# Road Kill Fish Food



## CarpWild (Jun 19, 2011)

Heard once that people have hung road kill over their ponds in order to feed the fish, has anyone ever tried this technique? No silly, I am not talking about the fish jumping out of the water to eat the dead... I am talking about flies landing on the roadkill, producing maggots which in turn drop to the pond which end up feeding the bluegill. In turn, the bluegill get bigger which leads to the bass eating the bluegill and making the bass bigger. 

Any thoughts????


----------



## T-180 (Oct 18, 2005)

Many years ago a friend of my dad would do this with groundhogs. He had a tree limb that hung over the shallow end & he would tie the hog off on that , then go shake the rope/limb so the maggots would fall into the water. Caused a serious feeding frenzy every time & he had some huge gills, bass, & crappies. I haven't tried it at ny pond since it sits 35 yards upwind of the house


----------



## M.Magis (Apr 5, 2004)

My grandpa did that with one of our ponds.
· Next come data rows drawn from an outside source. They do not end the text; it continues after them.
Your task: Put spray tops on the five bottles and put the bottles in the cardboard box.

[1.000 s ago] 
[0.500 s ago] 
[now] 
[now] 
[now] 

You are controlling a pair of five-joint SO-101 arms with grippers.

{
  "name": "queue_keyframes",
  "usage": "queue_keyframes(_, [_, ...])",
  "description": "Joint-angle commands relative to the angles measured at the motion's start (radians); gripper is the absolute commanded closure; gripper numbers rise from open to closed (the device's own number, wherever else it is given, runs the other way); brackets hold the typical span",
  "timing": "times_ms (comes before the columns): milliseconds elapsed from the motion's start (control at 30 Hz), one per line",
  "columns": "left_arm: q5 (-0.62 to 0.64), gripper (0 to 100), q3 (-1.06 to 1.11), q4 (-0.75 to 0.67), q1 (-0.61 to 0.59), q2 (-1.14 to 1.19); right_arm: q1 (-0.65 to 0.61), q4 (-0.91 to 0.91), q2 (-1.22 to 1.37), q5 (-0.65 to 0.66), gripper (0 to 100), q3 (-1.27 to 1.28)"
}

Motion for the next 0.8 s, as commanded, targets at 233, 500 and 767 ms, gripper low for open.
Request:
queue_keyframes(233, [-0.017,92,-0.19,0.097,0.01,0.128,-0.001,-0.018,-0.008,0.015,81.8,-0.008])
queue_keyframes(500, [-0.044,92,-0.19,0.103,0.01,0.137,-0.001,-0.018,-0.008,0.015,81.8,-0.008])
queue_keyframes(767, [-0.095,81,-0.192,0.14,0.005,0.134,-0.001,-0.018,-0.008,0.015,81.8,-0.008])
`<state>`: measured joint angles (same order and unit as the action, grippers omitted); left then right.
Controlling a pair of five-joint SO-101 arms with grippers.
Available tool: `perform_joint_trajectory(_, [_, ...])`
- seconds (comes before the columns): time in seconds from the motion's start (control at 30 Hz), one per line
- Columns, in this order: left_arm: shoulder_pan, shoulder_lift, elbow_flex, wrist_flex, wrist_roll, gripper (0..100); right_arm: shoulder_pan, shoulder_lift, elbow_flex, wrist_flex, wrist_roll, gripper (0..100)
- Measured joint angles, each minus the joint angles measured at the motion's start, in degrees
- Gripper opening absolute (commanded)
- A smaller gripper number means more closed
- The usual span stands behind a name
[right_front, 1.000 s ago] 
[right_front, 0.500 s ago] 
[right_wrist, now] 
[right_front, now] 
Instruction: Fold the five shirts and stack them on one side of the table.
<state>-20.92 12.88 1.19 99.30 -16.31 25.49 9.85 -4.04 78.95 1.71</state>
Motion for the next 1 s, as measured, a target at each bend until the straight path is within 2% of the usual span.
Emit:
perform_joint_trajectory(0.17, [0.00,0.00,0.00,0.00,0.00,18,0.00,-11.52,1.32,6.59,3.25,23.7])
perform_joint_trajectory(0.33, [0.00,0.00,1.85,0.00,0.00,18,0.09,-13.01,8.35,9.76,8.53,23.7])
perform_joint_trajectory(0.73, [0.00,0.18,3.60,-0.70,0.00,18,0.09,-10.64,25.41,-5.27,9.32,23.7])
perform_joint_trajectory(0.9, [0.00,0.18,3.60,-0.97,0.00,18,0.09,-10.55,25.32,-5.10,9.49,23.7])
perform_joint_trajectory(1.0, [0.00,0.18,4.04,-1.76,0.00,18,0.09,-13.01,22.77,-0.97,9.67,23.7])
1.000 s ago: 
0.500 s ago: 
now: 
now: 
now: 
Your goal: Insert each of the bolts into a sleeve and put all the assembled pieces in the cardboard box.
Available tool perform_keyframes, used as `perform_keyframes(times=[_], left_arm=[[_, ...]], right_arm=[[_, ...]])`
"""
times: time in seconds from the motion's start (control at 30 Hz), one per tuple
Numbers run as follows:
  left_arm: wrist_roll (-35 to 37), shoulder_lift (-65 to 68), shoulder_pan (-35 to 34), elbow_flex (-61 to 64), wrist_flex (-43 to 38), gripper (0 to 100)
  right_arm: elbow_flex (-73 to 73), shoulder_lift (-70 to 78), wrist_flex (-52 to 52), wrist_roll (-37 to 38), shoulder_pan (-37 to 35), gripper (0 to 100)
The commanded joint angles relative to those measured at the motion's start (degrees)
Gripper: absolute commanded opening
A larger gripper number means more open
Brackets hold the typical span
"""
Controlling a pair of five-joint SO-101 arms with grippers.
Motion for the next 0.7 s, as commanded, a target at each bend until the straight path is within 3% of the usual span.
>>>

There were no trees, so he put a post on either side of the pond and hooked up a cable/pulley system that had a wire mesh basket hanging from it. He&#8217;d put dead groundghogs in it and let them hang over the water.


----------



## Skarfer (Jan 27, 2006)

Yepper - I fish a farm pond that the guy who owns it does this. He's got a cable/pulley system rigged and a wire basket on it - he puts groundhogs and roadkill in the basket, which does exactly what you described. maggots fall thru the basket holes and the bluegills eat them...........works like a charm.


----------



## kingfisher42 (May 7, 2009)

The Bolivar Sportsman club used to do this. Then the rope they hung across got too many bobbers and hooks stuck on it!!

I was young then, but it seemed to work great.


----------